**AIM OF THE EXERCISE**
Reproduce word for word the line that contains "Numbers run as" and each line that follows it, stopping after the final line of the material.

### EXERCISE DATA ###

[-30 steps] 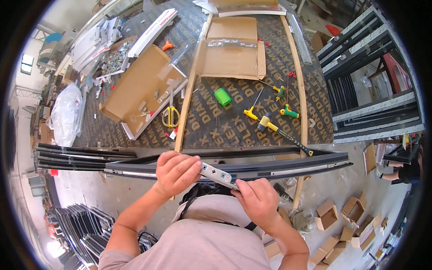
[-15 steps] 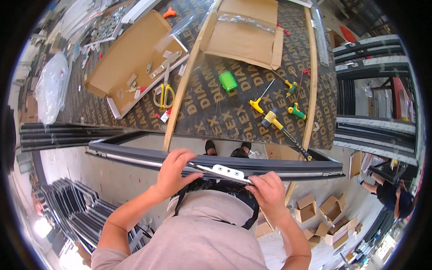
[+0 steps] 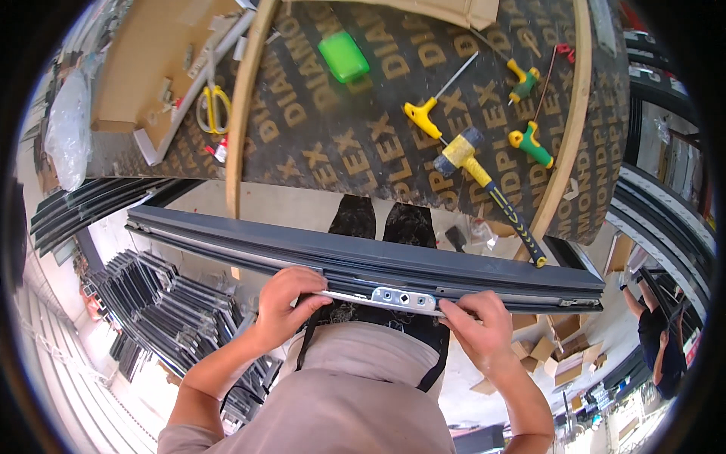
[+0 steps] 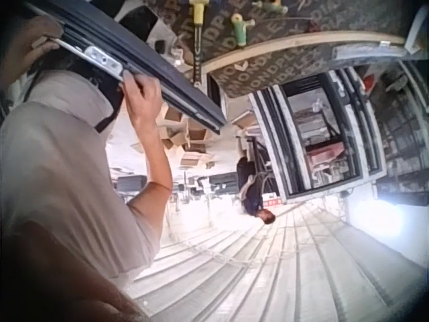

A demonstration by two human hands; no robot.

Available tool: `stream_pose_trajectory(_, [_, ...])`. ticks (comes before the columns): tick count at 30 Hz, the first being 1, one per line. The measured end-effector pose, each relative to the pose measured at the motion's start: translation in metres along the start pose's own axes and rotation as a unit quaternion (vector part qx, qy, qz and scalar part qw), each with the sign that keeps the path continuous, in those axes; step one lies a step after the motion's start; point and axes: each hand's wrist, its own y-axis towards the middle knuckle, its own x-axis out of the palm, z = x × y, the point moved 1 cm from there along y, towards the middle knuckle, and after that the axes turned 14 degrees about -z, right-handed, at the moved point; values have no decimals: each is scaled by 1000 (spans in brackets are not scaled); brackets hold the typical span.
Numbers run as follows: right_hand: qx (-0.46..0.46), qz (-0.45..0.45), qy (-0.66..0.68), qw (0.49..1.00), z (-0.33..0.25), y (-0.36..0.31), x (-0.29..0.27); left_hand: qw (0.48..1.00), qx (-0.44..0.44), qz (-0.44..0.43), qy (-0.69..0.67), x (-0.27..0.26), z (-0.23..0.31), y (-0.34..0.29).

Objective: Assembling and installing hardware onto a metal window frame at a fabrication station.

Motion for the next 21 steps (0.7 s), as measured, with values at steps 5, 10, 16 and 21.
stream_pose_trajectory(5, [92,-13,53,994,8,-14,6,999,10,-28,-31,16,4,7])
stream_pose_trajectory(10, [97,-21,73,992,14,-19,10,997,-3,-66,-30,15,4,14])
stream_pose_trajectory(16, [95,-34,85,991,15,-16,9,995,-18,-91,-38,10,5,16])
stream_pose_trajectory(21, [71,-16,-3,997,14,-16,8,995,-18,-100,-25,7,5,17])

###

**ANSWER TO THIS TASK**
Numbers run as follows: right_hand: qx (-0.46..0.46), qz (-0.45..0.45), qy (-0.66..0.68), qw (0.49..1.00), z (-0.33..0.25), y (-0.36..0.31), x (-0.29..0.27); left_hand: qw (0.48..1.00), qx (-0.44..0.44), qz (-0.44..0.43), qy (-0.69..0.67), x (-0.27..0.26), z (-0.23..0.31), y (-0.34..0.29).

Objective: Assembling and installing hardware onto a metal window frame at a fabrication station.

Motion for the next 21 steps (0.7 s), as measured, with values at steps 5, 10, 16 and 21.
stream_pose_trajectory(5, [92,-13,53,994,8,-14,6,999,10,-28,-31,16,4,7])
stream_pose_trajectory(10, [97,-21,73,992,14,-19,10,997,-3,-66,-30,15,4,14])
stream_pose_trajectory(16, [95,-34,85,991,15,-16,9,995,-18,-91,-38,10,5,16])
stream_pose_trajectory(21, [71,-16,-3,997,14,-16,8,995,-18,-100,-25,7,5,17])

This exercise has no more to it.